Sarah Palin-A Post Election Tribute

The following piece was written by David Bozeman. A good friend of mine and a dyed in the wool, conservative. We are both big fans of Sarah Palin and she has inspired both of us to be more involved in the political process. So it is with great honor I display his tribute here. It can also be seen at


Sarah Palin — A post-Election Tribute
by David Bozeman

It is now a cliche: I was going to vote for John McCain because he was the lesser of two evils, but then he picked Sarah Palin and I was jazzed.

As we know, she revved up a conservative engine stuck in idle and even McCain started to look better with her on the ticket. By election night I had come full circle and was more disappointed at her loss (should I be admitting this?).

She endured criticism from the right, of course. George Will, Peggy Noonan and Kathleen Parker questioned her qualifications and ability to be vice-president. Even now, members of the McCain campaign, who should be thanking her that their ticket was not wiped out in a landslide, are piling on. Her biggest fans know that she never governed strictly as a conservative — a controversial sports arena in her hometown and taxes on oil companies as governor — but then how many Republicans have?

With her stands on tax relief, smaller government, energy independence and drilling, she passes conservative muster, so her fans can focus on what makes her unique.
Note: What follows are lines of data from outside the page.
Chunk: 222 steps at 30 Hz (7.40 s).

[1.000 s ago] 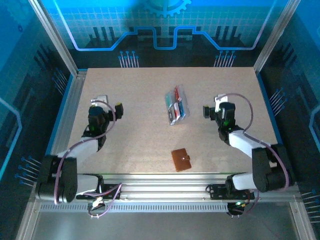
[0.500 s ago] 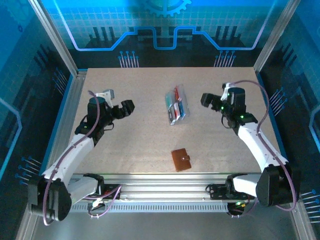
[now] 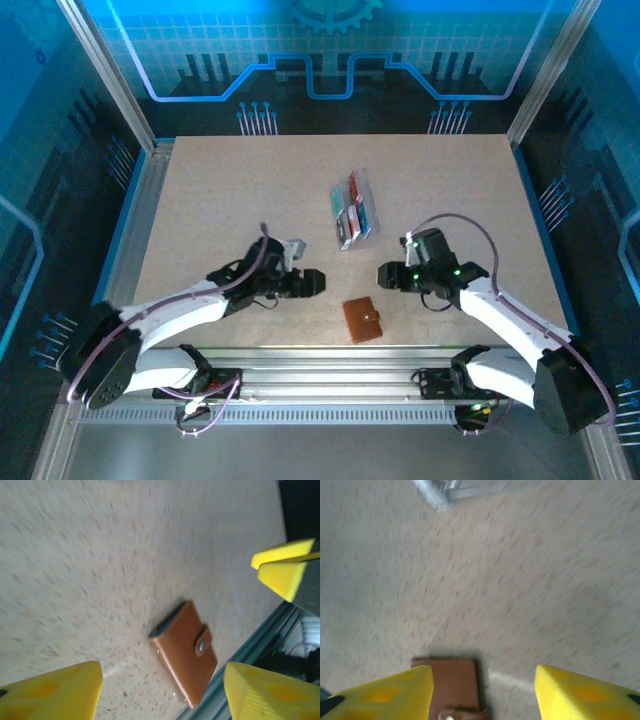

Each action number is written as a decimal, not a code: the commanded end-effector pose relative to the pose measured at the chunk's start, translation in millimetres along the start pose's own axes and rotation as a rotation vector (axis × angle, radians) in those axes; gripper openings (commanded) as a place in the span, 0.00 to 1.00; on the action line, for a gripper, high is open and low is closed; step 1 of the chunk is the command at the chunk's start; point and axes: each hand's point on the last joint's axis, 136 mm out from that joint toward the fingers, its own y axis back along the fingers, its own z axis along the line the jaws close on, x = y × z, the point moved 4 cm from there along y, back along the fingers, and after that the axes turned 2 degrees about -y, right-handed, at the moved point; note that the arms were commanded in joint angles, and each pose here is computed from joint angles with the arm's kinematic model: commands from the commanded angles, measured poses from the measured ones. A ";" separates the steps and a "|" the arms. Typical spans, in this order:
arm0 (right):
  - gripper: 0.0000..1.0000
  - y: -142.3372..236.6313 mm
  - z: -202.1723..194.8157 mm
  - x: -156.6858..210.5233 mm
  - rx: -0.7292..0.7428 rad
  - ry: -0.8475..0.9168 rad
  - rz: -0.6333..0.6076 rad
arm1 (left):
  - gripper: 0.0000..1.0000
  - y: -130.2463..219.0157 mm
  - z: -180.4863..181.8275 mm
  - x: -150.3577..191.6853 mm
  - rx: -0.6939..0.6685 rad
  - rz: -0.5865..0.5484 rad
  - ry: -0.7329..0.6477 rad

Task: Put the credit cards into the card holder

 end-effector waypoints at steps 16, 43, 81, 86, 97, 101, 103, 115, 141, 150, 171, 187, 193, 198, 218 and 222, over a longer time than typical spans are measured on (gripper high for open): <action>0.44 -28.1 0.2 74.8 -0.027 0.001 0.219 | 0.38 -98.9 -25.1 51.1 0.104 0.223 0.078; 0.30 -132.1 95.4 20.6 -0.083 0.115 0.187 | 0.22 -33.9 56.2 -10.8 -0.258 0.016 0.205; 0.37 -114.8 149.5 16.9 0.026 0.484 0.148 | 0.08 -18.9 91.2 -21.8 -0.184 0.064 0.293; 0.39 -118.7 143.5 24.1 0.116 0.538 0.144 | 0.07 -19.5 100.0 -13.1 -0.212 0.071 0.293; 0.48 -137.9 123.0 45.6 0.240 0.604 0.176 | 0.07 -21.0 110.8 0.2 -0.240 0.096 0.293; 0.47 -145.1 114.1 49.3 0.315 0.626 0.172 | 0.06 -21.9 112.7 1.4 -0.243 0.100 0.290; 0.44 -148.0 110.4 51.1 0.353 0.639 0.170 | 0.06 -22.6 113.7 2.8 -0.244 0.104 0.294; 0.10 -153.7 91.3 48.6 0.493 0.662 0.143 | 0.05 -22.2 117.0 7.5 -0.255 0.109 0.300; 0.00 -80.1 13.2 6.1 0.348 0.087 -0.009 | 0.02 -44.1 109.1 8.2 -0.242 0.167 0.219; 0.27 -43.1 -18.5 10.6 0.425 -0.024 -0.184 | 0.04 -72.2 72.2 -5.8 -0.180 0.181 0.131; 0.13 -95.9 78.7 17.5 0.024 0.144 0.127 | 0.04 -68.3 80.3 6.8 -0.196 0.181 0.153; 0.37 -101.0 37.6 19.3 0.111 0.084 0.161 | 0.03 -67.9 87.2 14.9 -0.214 0.193 0.156; 0.34 -100.4 59.4 20.7 -0.010 0.124 0.169 | 0.03 -69.4 89.5 15.2 -0.218 0.192 0.163; 0.24 -96.3 66.0 19.0 -0.024 0.142 0.155 | 0.02 -73.4 94.2 19.3 -0.221 0.199 0.177; 0.19 -84.4 110.9 17.5 -0.128 0.251 0.136 | 0.02 -76.4 100.2 31.1 -0.229 0.202 0.197; 0.21 -91.3 118.9 19.3 -0.185 0.249 0.158 | 0.02 -77.5 101.3 34.1 -0.228 0.200 0.205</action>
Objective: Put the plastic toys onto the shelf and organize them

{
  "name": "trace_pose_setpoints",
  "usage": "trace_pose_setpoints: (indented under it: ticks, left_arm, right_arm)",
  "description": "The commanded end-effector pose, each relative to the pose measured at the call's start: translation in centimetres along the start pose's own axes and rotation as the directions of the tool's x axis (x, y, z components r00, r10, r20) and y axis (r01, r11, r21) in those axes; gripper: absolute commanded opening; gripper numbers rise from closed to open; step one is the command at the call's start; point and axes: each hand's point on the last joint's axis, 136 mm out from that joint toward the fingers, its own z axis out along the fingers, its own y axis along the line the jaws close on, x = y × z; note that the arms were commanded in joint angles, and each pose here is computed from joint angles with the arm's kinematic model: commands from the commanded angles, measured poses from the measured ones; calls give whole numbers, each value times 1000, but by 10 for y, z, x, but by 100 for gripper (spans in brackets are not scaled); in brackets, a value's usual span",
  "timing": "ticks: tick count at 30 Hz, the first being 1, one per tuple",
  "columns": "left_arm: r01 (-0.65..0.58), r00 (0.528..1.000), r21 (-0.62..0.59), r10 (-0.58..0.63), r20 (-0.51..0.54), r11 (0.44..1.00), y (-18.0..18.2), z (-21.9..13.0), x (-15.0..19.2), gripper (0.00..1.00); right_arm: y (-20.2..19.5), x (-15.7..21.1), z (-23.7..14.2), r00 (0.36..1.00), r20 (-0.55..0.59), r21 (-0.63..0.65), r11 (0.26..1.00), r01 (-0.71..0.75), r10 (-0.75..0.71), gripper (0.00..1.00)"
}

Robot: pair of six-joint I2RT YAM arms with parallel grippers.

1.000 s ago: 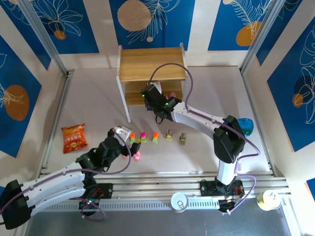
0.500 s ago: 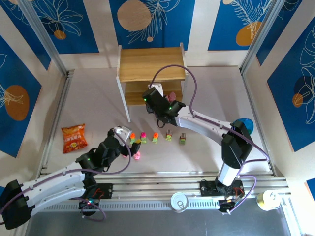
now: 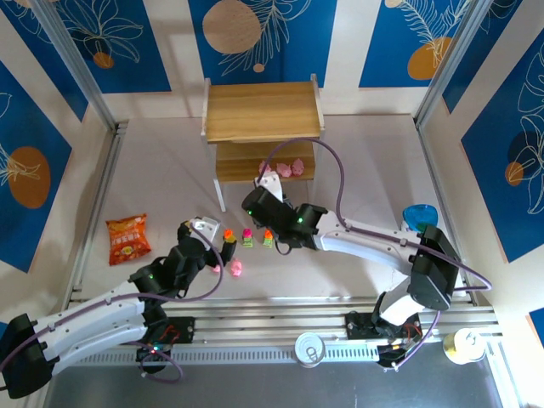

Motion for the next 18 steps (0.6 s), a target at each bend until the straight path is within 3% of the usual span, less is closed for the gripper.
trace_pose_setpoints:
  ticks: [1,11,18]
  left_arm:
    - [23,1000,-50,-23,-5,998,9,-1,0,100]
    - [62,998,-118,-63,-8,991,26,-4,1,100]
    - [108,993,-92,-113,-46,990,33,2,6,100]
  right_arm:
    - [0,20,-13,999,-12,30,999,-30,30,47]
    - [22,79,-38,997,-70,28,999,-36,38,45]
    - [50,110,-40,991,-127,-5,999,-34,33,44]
She champions, in her day-to-day life, small town, red state Americans over intellectual elitists, often standing, unfortunately, against members of our own conservative movement.

She doesn’t just serve well as an abstract representative of this particular segment of society. She is human and she defines authenticity. She has never had to create a photo-op to show that she is a regular person — remember John Kerry applying for a hunting license! The images of the VP nominee stopping her campaign motorcade to buy diapers in a Walmart and of firing an assault weapon with the Alaskan troops in Kuwait are beyond the venom of even Peggy Noonan’s pen. Sarah Palin is genuine, her critics know it and they hate her for it. To be honest, I sort of liked the fact that she fumbled her interviews with Charlie Gibson and Katie Couric — a human contrast to the polished, political prima-donnas I thought we wanted a change from (though I was relieved to see her perform well against Joe Biden in the VP debate).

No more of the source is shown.